The Bone-Chilling, Spine-Tingling, Hair-Raising, Bloodcurdling Hallowe'en House of Horror
It’s the Great Pumpkin-Patch Farmer, Charlie Brown!
Jesus H. Christ, those pesterin’ little freak chil’en are crawlin’ ’round in my punkin patch ag’in. Ain’t a Hallowe’en goes by, they’s ain’t rootin’ ’round my punkins lookin’ fors a ghost or sumpin’.
Sheeit, that grotesque little bald feller’s got the biggest durn skull in tarnation. Is he sick or sumpin’? Is he dying? His noggin’s bigger’n a haystack. And that dog of his gives me the willies. It’s like the dang dog can think. One time, I reckon I seen the durn mutt sittin’ atop his doghouse, typin’ on a typey-writer machine.

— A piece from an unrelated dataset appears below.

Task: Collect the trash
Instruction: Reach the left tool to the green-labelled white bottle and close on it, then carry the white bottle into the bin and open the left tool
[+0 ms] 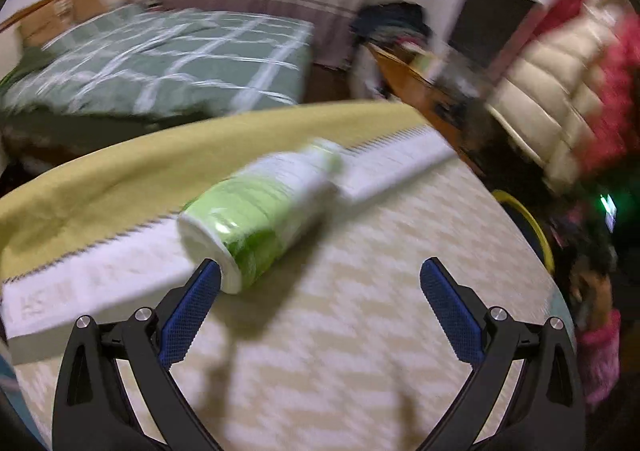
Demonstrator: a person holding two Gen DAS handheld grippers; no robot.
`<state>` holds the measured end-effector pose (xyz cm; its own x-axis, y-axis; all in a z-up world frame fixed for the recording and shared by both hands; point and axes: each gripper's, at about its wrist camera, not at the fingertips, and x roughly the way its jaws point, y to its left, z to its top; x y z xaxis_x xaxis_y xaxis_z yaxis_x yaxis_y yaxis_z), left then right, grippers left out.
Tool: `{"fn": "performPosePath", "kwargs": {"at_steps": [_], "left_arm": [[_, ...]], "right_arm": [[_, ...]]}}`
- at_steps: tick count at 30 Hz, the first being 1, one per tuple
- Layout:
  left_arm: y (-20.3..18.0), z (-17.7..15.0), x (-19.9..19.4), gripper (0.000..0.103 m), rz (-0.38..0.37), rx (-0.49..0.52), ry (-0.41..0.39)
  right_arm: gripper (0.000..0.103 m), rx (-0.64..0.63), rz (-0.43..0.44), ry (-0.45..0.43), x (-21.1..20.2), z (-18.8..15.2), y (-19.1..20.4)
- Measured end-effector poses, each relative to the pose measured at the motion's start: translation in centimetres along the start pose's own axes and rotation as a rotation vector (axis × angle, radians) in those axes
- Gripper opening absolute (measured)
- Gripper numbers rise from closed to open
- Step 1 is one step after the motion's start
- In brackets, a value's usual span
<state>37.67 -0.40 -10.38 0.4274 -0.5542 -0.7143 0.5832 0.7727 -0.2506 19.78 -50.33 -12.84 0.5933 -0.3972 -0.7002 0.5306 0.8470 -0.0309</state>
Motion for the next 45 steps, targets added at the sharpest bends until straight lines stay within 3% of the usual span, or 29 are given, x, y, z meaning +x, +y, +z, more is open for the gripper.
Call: {"fn": "performPosePath", "kwargs": {"at_steps": [2,5,9,13,17,25,32,36,45], "left_arm": [[-2.7,-0.3,-0.1,0.098,0.012,0.079,0.017],[-5.7,0.0,-0.4,0.098,0.101,0.185,0.030],[-4.6,2.6,0.0,0.098,0.187,0.119,0.032],[-3.6,4.6,2.2,0.098,0.161,0.037,0.078],[-4.5,5.5,4.2,0.098,0.189,0.044,0.123],[-4.3,6.6,8.5,0.098,0.317,0.040,0.253],[-3.7,6.3,9.9,0.075,0.349,0.033,0.316],[-3.5,6.1,10.2,0.051,0.355,0.007,0.331],[-7.6,5.6,8.4,0.051,0.367,0.043,0.263]], "right_arm": [[0.066,0.003,0.008,-0.001,-0.1,0.0,-0.1],[0.066,0.010,0.017,-0.005,-0.3,-0.1,-0.5],[0.067,0.022,0.021,-0.007,-0.3,-0.1,-1.1],[0.067,0.036,0.025,0.008,0.1,-0.3,-1.6],[0.067,0.044,0.027,0.012,0.4,-0.2,-2.1],[0.067,0.055,0.050,0.011,0.6,-0.3,-2.6],[0.067,0.067,0.070,0.012,0.6,-0.4,-3.2],[0.067,0.074,0.084,0.008,0.4,-0.5,-3.7],[0.067,0.101,0.106,0.003,-0.2,-1.2,-5.9]]}}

And wouldja lookit that one extra-filthy little varmint? He’s so dirty he got himself his own dust devil. Aw, no, jeez, there goes that little bossy loudmouthed gal, always a-hootin’ and a-hollerin’ with her panties in a twist. Only thing ever quiets her down is when that little fairy starts playin’ his pian-ey. What a little Liberace pansy.

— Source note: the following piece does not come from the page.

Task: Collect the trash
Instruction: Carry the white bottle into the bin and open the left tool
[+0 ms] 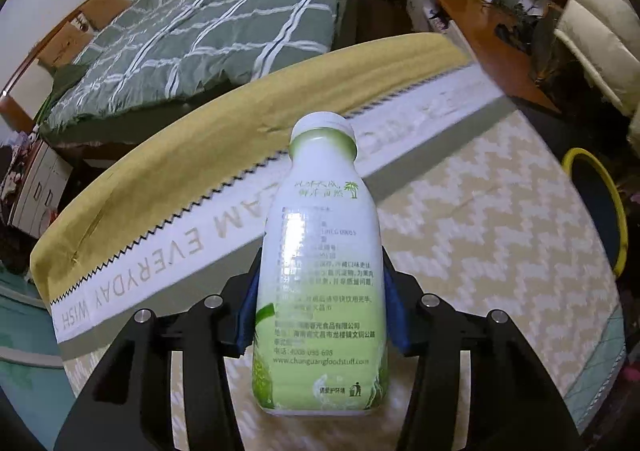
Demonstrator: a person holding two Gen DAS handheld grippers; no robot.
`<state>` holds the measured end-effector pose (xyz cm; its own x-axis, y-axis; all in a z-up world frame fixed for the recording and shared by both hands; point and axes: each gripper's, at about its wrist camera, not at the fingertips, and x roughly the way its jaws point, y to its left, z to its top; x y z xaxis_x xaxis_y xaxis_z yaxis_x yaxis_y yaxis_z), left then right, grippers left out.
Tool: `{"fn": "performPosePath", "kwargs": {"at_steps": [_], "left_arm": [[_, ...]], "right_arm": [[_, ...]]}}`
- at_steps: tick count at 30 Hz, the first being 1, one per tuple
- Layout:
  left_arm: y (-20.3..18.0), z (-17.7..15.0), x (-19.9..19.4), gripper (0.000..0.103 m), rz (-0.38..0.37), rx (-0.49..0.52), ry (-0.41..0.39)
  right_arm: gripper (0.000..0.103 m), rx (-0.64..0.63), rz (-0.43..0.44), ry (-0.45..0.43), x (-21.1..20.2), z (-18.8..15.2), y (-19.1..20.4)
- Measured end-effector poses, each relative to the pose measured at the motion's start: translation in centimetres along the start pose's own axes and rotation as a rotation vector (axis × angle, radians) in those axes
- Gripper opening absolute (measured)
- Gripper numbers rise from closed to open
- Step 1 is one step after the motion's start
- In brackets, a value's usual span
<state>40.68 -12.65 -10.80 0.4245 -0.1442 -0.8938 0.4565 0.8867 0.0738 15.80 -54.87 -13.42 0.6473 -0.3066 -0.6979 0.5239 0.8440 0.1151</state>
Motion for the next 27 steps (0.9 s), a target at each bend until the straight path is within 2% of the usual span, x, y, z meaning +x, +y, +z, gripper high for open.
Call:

And I really don’t none like it too much the way them two girlie-girls are all kissy-kissy with each other. That little nerdy gal with the glasses always followin’ ’round that hippie tomboy. It’s just unnatural, y’ask me.
The only reason I don’t put on a gorill-ey mask and spook the shit out of them kids is because I don’t want to scare that bigheaded sick kid too bad, else I reckon he’d keel over and die right on the spot. Christ, that’d be just what I need. Another dead kid found on my property. Sheeit.